[Entries taken from a collection]
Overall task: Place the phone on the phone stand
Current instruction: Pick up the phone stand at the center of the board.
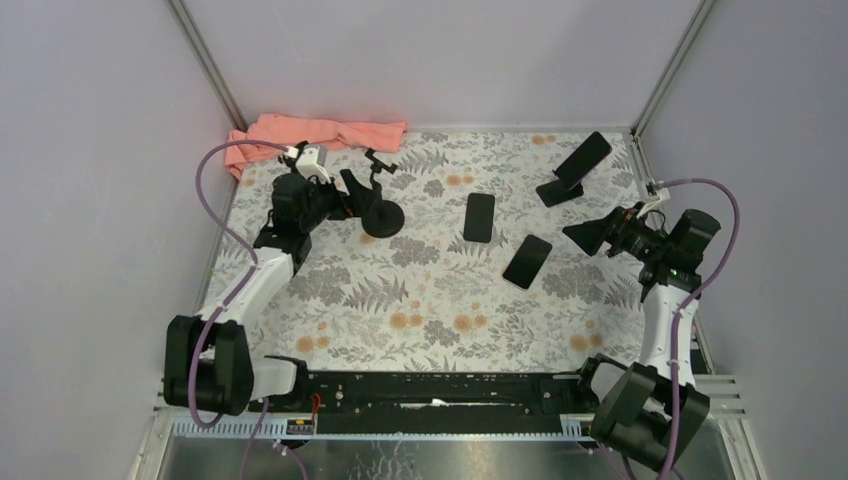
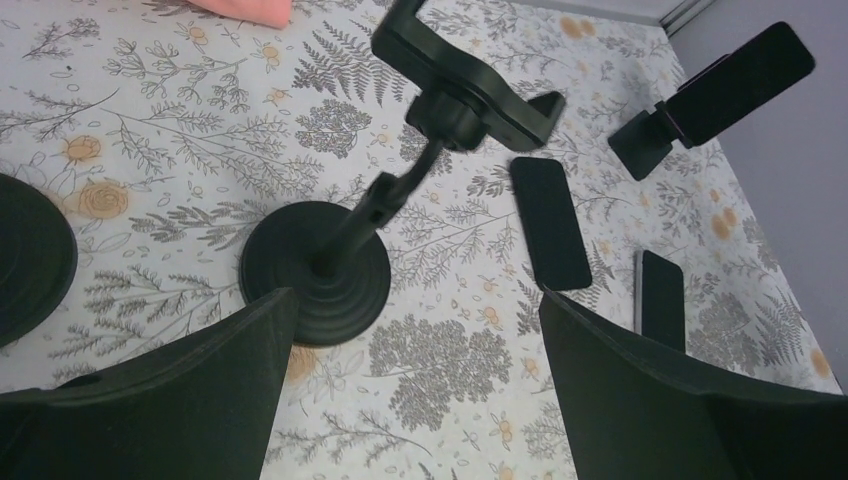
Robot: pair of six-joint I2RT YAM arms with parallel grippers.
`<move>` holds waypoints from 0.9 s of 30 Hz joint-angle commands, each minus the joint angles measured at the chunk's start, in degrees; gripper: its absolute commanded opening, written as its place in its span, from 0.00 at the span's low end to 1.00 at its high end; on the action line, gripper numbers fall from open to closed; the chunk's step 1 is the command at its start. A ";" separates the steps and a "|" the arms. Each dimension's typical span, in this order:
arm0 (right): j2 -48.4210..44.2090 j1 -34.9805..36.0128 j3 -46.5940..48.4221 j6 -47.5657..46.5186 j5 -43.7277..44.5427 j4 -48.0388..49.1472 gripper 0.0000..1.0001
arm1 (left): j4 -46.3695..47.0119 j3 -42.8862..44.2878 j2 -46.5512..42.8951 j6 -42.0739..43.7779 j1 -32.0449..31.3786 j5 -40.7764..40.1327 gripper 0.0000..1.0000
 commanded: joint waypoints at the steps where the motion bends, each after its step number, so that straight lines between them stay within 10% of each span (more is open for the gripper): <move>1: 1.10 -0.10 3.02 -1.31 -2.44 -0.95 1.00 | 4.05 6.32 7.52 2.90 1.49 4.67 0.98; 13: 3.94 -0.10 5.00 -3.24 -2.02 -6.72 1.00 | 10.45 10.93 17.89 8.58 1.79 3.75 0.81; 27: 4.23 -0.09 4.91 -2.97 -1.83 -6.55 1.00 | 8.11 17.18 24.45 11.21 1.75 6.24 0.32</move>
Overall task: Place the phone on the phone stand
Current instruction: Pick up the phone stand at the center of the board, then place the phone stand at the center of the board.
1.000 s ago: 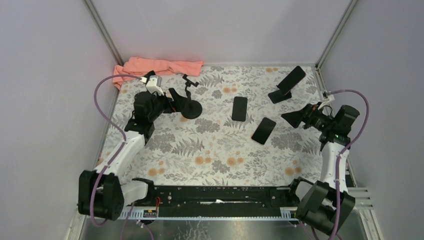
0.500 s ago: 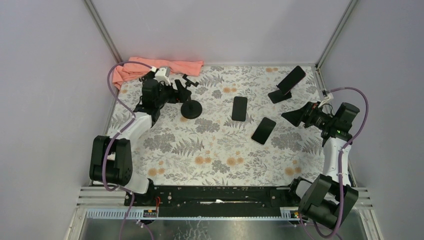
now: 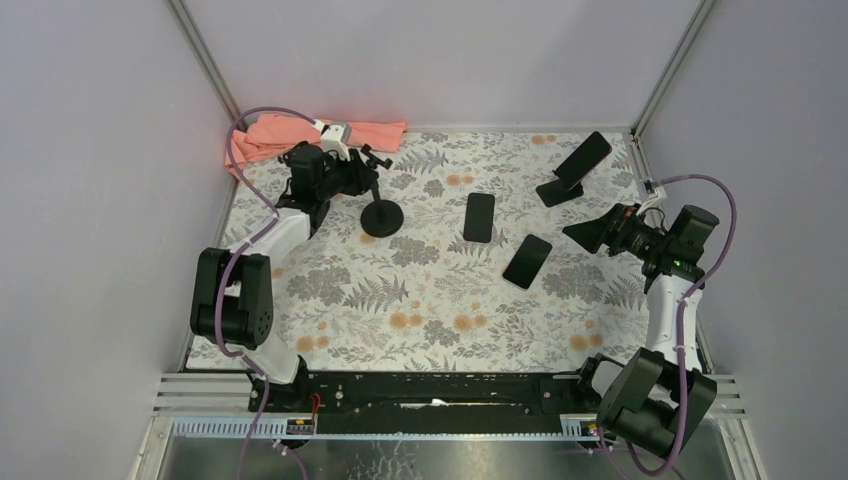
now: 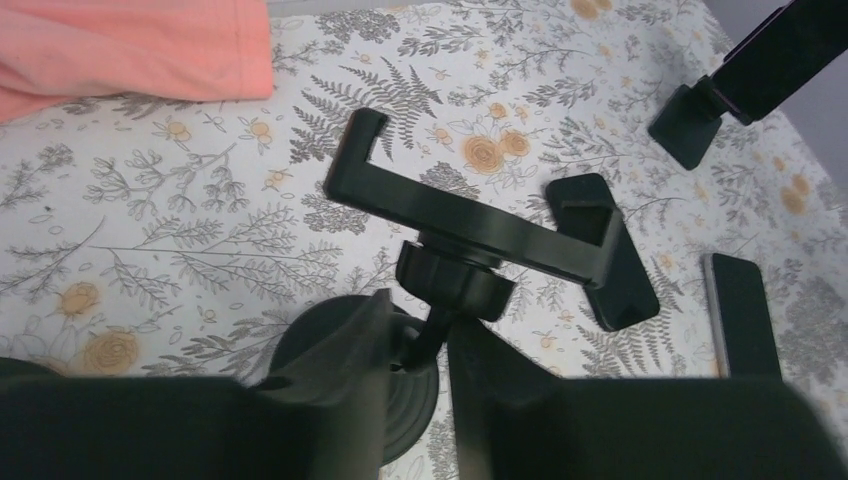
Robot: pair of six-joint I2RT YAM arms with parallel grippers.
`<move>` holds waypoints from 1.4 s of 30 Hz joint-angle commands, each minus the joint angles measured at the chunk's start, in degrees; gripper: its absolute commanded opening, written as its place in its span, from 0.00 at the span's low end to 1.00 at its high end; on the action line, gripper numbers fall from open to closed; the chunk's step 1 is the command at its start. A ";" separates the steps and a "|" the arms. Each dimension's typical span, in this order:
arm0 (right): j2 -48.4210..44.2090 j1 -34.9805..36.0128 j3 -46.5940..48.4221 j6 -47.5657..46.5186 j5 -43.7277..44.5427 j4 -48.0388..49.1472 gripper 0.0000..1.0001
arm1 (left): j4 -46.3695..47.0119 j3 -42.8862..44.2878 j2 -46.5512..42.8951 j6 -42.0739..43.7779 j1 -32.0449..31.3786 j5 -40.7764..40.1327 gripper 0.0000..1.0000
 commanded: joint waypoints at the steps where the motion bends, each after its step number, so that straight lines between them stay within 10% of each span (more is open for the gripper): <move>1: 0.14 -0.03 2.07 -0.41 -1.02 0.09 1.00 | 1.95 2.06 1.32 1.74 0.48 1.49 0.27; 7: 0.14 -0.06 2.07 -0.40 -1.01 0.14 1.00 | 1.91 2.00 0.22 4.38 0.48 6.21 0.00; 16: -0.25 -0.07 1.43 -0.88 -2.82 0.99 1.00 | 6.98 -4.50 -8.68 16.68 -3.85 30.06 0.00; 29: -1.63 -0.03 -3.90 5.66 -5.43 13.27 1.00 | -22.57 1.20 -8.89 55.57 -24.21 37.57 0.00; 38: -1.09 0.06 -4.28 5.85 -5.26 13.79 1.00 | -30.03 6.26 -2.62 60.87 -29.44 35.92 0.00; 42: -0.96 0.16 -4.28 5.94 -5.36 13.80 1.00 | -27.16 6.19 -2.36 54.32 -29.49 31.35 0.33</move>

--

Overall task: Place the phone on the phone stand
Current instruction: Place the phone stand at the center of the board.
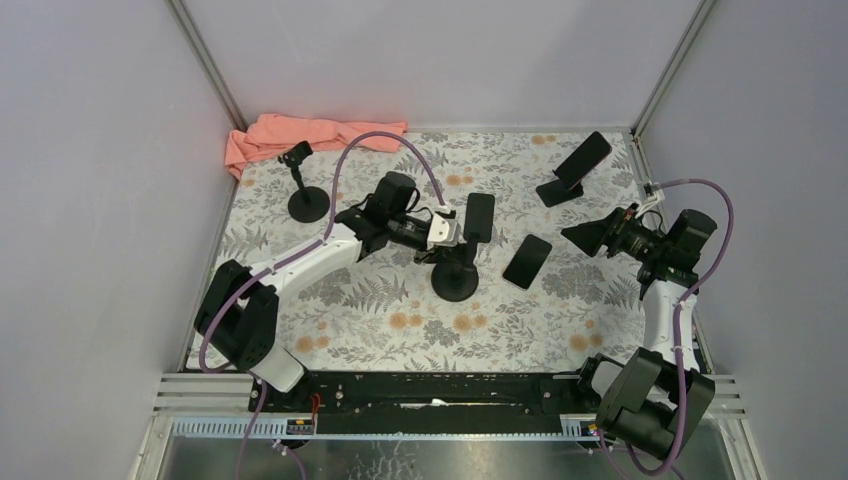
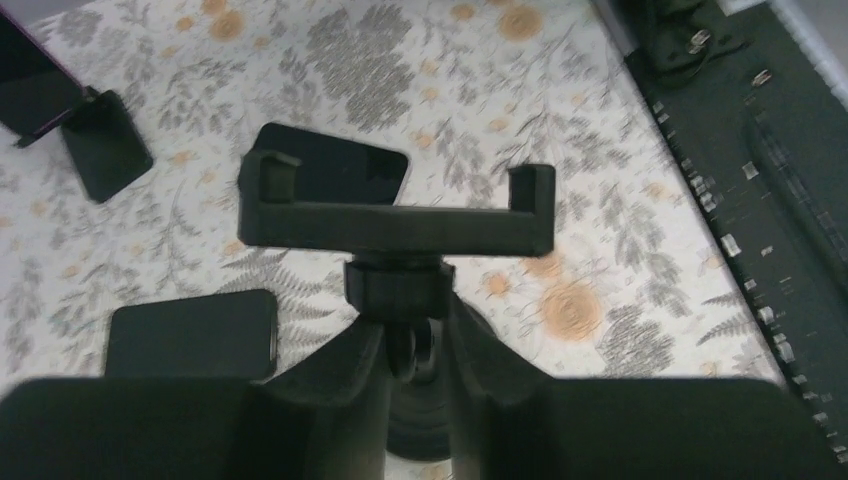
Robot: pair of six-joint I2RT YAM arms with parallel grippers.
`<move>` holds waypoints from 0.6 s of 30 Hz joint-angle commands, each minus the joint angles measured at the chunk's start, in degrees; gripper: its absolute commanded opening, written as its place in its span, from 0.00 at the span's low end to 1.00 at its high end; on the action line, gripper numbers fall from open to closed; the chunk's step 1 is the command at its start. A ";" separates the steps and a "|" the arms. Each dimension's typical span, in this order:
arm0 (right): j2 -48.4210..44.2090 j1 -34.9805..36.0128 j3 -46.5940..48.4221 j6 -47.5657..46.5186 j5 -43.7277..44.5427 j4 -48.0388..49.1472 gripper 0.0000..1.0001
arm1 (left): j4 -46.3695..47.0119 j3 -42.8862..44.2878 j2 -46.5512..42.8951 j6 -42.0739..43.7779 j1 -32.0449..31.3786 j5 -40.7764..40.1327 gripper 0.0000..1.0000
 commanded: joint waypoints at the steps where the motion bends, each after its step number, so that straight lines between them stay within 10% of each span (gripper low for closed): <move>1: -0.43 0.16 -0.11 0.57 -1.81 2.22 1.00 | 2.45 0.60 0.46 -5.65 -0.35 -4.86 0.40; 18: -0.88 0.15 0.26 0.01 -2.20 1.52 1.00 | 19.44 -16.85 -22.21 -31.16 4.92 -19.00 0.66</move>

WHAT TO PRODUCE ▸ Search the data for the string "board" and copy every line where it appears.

SOLUTION TO THE PROBLEM ▸
Current instruction: Pick up the phone stand at the center of the board.
Current instruction: Pick up the phone stand at the center of the board, then place the phone stand at the center of the board.
Current instruction: Place the phone stand at the center of the board.

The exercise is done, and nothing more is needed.